**YOUR TASK:**
Retype all of the lines below with no changes.

**COLLECTED DATA:**
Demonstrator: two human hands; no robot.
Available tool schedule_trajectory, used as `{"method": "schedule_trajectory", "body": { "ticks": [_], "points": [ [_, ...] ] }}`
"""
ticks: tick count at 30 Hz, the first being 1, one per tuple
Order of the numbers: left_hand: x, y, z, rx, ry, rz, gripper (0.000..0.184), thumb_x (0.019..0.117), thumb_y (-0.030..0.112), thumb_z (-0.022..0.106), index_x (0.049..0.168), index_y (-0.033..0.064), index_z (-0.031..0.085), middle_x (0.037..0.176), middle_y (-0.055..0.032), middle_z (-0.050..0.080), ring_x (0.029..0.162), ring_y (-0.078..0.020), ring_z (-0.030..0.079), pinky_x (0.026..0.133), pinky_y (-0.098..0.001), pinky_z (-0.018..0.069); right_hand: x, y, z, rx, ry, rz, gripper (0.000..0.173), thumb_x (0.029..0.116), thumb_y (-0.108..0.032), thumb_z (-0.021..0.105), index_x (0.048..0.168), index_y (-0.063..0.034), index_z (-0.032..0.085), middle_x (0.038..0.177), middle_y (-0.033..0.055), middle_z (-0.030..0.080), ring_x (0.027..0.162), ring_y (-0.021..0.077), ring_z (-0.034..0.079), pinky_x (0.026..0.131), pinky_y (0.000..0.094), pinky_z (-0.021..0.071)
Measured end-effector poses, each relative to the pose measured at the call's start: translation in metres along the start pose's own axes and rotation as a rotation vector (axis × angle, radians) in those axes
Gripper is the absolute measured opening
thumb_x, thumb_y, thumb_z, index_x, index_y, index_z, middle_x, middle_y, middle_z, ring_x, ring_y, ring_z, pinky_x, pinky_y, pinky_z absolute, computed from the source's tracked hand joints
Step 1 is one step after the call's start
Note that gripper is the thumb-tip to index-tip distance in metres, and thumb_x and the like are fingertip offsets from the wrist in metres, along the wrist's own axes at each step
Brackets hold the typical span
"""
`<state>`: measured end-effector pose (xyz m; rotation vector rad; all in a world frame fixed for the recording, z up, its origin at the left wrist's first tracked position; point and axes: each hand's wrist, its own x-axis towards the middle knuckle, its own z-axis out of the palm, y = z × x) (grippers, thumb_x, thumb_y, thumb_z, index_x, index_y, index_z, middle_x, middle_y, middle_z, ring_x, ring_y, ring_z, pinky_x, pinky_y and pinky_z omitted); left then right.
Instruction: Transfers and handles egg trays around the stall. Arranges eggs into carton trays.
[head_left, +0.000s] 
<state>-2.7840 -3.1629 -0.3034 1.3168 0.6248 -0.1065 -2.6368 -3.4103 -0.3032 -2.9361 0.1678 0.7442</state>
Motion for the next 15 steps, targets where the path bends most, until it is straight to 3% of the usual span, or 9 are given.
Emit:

**ANSWER TO THE PROBLEM:**
Demonstrator: two human hands; no robot.
Available tool schedule_trajectory, used as `{"method": "schedule_trajectory", "body": { "ticks": [_], "points": [ [_, ...] ] }}`
"""
ticks: tick count at 30 Hz, the first being 1, one per tuple
Order of the numbers: left_hand: x, y, z, rx, ry, rz, gripper (0.000..0.184), thumb_x (0.019..0.117), thumb_y (-0.030..0.112), thumb_z (-0.022..0.106), index_x (0.049..0.168), index_y (-0.033..0.064), index_z (-0.031..0.085), middle_x (0.037..0.176), middle_y (-0.055..0.032), middle_z (-0.050..0.080), ring_x (0.029..0.162), ring_y (-0.078..0.020), ring_z (-0.030..0.079), pinky_x (0.026..0.133), pinky_y (-0.098..0.001), pinky_z (-0.018..0.069); right_hand: x, y, z, rx, ry, rz, gripper (0.000..0.173), thumb_x (0.029..0.116), thumb_y (-0.108..0.032), thumb_z (-0.021..0.105), index_x (0.048..0.168), index_y (-0.063..0.034), index_z (-0.032..0.085), middle_x (0.038..0.177), middle_y (-0.033..0.055), middle_z (-0.030..0.080), ring_x (0.027..0.162), ring_y (-0.021..0.077), ring_z (-0.034..0.079), pinky_x (0.026..0.131), pinky_y (0.000..0.094), pinky_z (-0.021..0.071)
Measured end-effector poses, each relative to the pose measured at the call's start: translation in metres along the start pose's own axes and rotation as a rotation vector (axis × angle, radians) in those axes
Gripper is the absolute measured opening
thumb_x, thumb_y, thumb_z, index_x, index_y, index_z, middle_x, middle_y, middle_z, ring_x, ring_y, ring_z, pinky_x, pinky_y, pinky_z absolute, computed from the source's tracked hand joints
Step 1 is one step after the call's start
Note that gripper is the thumb-tip to index-tip distance in metres, and thumb_x and the like are fingertip offsets from the wrist in metres, along the wrist's own axes at each step
Brackets hold the typical span
"""
`<state>`: measured end-effector pose (xyz m; rotation vector rad; all in a world frame fixed for the recording, z up, its origin at the left wrist's first tracked position; point and axes: each hand's wrist, its own x-axis towards the middle knuckle, its own z-axis out of the palm, y = z × x) (grippers, thumb_x, thumb_y, thumb_z, index_x, index_y, index_z, middle_x, middle_y, middle_z, ring_x, ring_y, ring_z, pinky_x, pinky_y and pinky_z omitted); left then right.
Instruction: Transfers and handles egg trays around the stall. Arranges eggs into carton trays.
[head_left, +0.000s] 
<state>-2.7840 -3.1629 -0.3034 1.3168 0.6248 -0.1065 -2.6368 -3.4103 -0.3032 -2.9361 0.1678 0.7442</state>
Motion for the next 15 steps, targets where the path bends most, until it is straight to 3% of the usual span, or 9 are given.
Emit:

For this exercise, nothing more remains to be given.